Ser hincha se volvió un oficio de mierda en la Argentina. Yo soy de Racing, y es desgastante. Ojo: no lo digo porque haya que pagar para ver a José Sand, que es lento y en la tribuna ya le gritan Pistorius porque sus piernas parecen ortopédicas. Eso aprendí a tolerarlo de pendejo, viendo jugar a Osvaldo Canobbio. Pero, al menos, en esa época era un paseo ir a la cancha. Ahora es un laburo, loco. Yo soy socio y de local entro directamente con el carnet. Pero igual es un esfuerzo: le pagás una fortuna al trapito –“40 pe, porque la poli me pide 30 por auto y sino no me queda nada a mí, amiguito”- o a la vuelta te aguantás más de una hora esperando en la parada que algún bondi se anime a frenar para levantar a la monada. Ni hablar de que cuando termina el partido –haya ganado, empatado o perdido Racing- tenés que esperar media hora en tu tribuna esperando que se vayan los muchachos que estaban en la visitante, sean 50 ó 5000. Acá no queremos decir que por la violencia la familia ya no puede ir a las canchas: el tema es que ir a la cancha dejó de ser un plan para pasar unas buenas horas del fin de semana. Ahora es un trabajo ad honorem. ¿Y si no sos socio? Peor: no sólo se te consume toda una tarde en los trámites burocráticos para ver a tu equipo, además tenés que ir una mañana en la semana a hacer cola a la sede o al estadio para sacar una entrada –de 60 a 390 mangos-.

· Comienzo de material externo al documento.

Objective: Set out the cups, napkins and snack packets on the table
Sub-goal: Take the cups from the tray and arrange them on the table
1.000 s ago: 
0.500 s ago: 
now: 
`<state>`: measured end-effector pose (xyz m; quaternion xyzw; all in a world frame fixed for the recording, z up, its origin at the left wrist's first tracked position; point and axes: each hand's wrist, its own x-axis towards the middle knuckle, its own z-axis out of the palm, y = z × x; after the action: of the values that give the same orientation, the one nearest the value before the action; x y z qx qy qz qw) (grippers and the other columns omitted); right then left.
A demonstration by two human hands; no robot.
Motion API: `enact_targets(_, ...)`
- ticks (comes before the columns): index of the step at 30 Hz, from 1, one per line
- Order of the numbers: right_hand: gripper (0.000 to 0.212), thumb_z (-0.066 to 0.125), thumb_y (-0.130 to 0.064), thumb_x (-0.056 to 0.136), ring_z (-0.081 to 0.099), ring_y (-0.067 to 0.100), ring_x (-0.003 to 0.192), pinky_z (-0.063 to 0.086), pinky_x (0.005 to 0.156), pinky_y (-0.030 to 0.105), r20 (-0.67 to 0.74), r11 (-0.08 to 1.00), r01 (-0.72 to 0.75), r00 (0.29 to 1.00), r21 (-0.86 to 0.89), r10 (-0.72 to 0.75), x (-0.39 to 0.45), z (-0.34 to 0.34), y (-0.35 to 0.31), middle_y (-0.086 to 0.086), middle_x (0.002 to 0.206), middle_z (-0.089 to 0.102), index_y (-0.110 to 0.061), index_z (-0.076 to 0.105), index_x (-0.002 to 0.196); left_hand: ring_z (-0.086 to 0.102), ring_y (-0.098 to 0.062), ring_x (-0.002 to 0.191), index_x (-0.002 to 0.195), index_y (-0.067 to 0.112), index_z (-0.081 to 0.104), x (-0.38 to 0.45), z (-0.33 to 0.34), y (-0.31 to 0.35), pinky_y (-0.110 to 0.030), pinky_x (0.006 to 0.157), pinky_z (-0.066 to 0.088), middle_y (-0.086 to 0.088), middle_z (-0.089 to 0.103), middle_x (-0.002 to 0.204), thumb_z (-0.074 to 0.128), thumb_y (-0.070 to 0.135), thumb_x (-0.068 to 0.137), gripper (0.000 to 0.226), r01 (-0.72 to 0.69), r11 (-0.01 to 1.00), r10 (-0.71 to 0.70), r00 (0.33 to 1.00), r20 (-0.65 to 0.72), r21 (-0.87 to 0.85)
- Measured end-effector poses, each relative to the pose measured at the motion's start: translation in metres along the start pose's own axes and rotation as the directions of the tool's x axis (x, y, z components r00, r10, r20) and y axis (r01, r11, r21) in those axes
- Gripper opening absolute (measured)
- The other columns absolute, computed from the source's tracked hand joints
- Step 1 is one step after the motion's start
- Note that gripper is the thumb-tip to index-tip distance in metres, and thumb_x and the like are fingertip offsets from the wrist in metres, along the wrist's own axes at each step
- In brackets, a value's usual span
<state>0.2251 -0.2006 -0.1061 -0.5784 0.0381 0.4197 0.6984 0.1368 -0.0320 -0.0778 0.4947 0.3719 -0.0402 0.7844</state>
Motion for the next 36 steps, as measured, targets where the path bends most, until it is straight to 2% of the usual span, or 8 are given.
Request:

De visitante, imposible ir. No existe más eso de que la tarde está linda, jugamos en Liniers, vamos a la cancha. No. Ahora a principios de enero, si todavía estás en la Ciudad con la sidra y el pan dulce en la panza, tenés que agarrar el fixture, fijarte contra quién jugás afuera del Cilindro y decidirte a poner 600 pesos para comprar eso que llaman pack visitante e ir a ver a Racing lejos de Avellaneda, en una cancha que no sabés cuál va a ser y en el día que la AFA decida: puede ser viernes, sábado, domingo o lunes. Lo bueno es que ya tenés la entrada en tu mano para ir a ver a la Acadé todos los partidos desde enero hasta junio. Ah, no. Ni siquiera: la semana previa a que viajes a donde sea tenés que ir al estadio o a la sede de Villa del Parque miércoles, jueves o viernes de 11 a 17 –ni en pedo es horario laboral- para canjear tu ticket. Y ahí sí: ya tenés todo listo para ir a ver a Pistorius.